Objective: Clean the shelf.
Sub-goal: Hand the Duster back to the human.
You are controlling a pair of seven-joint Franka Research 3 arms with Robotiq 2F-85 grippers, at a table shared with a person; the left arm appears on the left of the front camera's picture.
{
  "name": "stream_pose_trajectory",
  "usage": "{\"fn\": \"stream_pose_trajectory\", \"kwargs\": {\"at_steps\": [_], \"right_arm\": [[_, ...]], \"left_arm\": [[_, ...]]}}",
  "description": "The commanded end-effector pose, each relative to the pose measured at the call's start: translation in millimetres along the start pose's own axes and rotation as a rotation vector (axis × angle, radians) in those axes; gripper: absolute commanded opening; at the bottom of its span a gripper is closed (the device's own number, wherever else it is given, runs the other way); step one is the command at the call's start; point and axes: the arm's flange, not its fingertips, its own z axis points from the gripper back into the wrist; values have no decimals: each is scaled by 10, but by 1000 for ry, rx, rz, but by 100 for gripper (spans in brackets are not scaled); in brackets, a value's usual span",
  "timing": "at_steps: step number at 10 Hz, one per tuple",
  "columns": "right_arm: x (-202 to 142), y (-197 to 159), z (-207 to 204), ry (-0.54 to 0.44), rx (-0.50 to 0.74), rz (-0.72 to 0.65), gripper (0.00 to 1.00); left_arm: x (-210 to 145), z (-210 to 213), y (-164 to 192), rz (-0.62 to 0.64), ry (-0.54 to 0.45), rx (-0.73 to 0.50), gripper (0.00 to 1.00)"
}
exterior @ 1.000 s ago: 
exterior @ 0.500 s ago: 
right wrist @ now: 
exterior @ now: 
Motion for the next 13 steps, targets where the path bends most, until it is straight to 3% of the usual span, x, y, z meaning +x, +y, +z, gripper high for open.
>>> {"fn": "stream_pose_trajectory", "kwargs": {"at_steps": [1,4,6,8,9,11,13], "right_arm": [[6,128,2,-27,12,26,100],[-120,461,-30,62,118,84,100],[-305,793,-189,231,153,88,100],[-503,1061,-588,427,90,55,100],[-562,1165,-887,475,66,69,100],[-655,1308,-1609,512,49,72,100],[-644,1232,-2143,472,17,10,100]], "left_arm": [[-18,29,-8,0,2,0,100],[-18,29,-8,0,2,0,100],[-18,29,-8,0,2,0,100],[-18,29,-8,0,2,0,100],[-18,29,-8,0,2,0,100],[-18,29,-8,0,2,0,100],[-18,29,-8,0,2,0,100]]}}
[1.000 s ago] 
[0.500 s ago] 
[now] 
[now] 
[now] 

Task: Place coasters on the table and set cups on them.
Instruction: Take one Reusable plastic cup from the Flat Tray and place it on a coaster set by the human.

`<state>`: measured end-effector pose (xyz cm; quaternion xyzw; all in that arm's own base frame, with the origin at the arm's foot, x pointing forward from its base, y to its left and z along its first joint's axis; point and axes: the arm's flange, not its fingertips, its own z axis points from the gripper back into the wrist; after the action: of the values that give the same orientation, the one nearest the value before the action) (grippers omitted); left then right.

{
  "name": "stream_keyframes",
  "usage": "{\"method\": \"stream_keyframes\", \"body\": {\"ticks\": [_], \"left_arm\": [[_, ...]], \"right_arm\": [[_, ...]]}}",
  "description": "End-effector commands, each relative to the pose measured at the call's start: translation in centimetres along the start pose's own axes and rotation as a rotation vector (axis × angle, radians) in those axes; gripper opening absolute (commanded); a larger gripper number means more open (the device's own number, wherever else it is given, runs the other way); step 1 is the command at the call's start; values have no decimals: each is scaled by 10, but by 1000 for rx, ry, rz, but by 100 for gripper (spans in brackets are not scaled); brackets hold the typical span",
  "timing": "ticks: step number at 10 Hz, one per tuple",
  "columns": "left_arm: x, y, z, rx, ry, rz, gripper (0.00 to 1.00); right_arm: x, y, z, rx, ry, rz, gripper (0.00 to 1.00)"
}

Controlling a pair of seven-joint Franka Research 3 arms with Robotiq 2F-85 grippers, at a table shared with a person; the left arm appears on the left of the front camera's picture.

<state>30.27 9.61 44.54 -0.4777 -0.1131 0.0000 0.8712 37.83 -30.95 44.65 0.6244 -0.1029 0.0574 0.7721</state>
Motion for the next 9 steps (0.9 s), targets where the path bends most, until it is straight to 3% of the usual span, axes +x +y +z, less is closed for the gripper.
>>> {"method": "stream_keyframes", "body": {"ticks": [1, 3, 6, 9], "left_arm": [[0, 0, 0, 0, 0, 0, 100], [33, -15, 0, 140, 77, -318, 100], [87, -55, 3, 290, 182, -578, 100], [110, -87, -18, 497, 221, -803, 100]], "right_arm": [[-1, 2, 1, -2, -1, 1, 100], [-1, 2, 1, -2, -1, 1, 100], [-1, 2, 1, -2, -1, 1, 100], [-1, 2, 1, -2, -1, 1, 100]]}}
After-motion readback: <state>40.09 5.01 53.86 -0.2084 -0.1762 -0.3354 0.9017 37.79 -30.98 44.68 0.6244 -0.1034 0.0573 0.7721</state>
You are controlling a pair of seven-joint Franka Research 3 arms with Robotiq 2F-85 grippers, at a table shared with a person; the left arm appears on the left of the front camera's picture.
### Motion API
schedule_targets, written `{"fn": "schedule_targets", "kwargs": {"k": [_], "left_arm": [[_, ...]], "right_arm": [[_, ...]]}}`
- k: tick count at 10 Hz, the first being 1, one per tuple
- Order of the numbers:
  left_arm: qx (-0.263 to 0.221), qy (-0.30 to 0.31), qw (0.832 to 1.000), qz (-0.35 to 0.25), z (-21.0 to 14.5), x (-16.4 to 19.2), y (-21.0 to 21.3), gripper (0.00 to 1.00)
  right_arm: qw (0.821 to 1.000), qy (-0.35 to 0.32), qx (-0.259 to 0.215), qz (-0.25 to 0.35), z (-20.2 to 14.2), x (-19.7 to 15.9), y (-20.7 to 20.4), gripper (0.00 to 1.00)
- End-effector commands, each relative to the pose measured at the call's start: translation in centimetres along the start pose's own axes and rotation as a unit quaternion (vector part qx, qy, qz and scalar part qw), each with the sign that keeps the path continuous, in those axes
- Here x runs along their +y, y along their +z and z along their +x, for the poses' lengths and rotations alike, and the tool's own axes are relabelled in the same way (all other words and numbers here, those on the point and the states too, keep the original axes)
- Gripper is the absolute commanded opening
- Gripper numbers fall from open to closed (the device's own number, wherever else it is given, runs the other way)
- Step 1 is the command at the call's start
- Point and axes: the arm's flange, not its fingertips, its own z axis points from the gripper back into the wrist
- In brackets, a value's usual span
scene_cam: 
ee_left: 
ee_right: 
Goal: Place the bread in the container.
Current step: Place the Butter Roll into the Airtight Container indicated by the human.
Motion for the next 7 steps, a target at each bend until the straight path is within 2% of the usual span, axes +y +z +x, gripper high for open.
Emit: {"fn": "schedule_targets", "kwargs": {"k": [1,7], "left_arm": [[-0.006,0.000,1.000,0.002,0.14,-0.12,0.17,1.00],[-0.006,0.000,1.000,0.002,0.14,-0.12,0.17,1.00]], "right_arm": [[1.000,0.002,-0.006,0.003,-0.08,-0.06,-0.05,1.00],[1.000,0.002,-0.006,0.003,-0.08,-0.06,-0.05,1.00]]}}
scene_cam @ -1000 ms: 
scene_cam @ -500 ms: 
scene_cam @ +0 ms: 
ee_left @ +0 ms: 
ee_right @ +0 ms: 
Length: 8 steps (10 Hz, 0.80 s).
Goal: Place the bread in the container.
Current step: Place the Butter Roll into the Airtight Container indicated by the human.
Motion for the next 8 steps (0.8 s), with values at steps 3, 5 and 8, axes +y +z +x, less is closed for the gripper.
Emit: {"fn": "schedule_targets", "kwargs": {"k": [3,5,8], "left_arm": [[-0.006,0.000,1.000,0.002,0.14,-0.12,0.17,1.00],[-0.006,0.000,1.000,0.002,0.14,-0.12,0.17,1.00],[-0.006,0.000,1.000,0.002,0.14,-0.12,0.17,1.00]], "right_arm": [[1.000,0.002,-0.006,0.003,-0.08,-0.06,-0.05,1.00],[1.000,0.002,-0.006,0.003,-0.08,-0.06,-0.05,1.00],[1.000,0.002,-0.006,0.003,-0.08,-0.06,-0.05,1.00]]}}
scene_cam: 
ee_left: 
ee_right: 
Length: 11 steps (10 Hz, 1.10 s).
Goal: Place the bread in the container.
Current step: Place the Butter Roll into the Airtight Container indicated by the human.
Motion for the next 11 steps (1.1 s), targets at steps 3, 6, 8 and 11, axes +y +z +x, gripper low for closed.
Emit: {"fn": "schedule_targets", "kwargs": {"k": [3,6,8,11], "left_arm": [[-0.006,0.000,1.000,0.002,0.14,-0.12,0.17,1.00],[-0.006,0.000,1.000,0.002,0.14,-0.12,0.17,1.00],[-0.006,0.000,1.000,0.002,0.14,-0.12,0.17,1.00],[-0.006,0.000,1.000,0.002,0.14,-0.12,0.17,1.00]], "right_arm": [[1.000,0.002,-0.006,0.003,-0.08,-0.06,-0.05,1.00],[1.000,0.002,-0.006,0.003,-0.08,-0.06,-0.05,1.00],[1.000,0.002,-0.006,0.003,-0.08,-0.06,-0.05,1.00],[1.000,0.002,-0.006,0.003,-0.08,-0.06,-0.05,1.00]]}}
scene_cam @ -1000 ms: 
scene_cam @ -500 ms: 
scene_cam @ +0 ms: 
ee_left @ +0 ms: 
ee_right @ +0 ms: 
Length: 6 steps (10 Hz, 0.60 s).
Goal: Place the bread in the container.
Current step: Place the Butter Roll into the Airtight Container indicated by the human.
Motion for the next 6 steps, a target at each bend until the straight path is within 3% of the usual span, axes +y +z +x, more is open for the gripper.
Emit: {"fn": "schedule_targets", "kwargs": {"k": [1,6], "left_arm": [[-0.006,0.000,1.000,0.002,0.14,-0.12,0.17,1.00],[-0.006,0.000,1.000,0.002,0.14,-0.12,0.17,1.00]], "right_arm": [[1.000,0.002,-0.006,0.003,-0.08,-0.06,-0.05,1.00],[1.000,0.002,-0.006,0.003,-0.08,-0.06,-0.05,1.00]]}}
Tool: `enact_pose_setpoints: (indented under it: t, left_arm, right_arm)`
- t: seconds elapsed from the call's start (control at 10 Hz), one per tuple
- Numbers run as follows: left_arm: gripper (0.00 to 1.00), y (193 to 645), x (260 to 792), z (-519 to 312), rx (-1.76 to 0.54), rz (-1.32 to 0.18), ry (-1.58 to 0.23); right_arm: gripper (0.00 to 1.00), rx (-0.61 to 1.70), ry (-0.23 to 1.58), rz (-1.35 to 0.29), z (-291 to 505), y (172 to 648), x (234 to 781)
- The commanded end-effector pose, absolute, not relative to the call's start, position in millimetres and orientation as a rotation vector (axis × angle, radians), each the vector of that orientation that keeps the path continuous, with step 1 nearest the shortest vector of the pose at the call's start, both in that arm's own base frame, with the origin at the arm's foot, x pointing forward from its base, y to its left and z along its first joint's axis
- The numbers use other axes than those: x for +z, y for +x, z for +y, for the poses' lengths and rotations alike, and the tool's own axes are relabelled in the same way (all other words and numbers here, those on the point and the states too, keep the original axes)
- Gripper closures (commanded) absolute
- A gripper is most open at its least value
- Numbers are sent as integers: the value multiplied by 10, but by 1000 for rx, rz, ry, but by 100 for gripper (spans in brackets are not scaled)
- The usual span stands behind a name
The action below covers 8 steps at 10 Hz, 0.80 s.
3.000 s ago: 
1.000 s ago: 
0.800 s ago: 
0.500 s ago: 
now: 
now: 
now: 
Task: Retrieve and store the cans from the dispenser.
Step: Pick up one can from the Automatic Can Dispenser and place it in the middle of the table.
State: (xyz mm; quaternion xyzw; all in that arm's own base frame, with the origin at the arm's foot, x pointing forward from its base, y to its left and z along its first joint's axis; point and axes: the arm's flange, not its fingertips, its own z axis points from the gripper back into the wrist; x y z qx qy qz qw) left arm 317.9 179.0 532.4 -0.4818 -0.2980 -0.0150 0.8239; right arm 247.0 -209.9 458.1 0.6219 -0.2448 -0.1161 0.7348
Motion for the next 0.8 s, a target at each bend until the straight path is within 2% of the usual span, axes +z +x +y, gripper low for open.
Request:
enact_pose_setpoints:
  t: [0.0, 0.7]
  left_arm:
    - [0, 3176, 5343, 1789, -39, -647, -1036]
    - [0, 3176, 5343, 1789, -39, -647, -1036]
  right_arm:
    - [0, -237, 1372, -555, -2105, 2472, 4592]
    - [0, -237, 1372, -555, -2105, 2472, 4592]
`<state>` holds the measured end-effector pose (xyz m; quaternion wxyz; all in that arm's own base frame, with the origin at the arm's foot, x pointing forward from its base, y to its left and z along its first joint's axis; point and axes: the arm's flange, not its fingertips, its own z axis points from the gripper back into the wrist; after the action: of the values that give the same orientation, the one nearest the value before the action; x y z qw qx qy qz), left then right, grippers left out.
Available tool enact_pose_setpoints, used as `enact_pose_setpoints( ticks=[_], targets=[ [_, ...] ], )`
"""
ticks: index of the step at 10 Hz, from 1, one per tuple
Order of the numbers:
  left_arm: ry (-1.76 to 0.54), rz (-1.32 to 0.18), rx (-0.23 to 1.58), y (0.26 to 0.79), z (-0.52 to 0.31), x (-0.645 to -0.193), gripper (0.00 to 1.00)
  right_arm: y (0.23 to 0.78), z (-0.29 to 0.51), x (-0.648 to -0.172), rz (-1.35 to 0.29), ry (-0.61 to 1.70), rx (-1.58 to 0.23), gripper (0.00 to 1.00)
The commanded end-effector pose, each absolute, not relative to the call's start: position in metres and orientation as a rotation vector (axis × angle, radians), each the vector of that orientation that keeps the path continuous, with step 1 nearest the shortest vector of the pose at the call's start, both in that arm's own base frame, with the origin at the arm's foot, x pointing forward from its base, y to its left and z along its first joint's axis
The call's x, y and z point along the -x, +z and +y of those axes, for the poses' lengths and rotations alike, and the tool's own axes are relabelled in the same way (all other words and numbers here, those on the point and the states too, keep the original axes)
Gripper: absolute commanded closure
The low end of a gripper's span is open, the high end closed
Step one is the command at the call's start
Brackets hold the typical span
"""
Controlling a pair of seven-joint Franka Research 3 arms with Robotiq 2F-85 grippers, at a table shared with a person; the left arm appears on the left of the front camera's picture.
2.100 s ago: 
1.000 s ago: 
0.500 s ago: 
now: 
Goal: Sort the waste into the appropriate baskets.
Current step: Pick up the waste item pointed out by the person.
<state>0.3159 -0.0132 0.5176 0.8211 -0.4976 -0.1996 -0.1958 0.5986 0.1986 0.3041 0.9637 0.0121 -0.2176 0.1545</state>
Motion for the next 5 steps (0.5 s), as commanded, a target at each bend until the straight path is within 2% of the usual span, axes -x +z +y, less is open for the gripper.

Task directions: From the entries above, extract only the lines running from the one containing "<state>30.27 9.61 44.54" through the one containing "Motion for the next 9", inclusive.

Solved exercise:
<state>30.27 9.61 44.54 -0.4777 -0.1131 0.0000 0.8712 37.83 -30.95 44.65 0.6244 -0.1029 0.0574 0.7721</state>
Motion for the next 9 steps (0.9 s), targets where the path bends most, until it is straight to 3% of the usual span, axes +x +y +z, less is closed for the gripper.

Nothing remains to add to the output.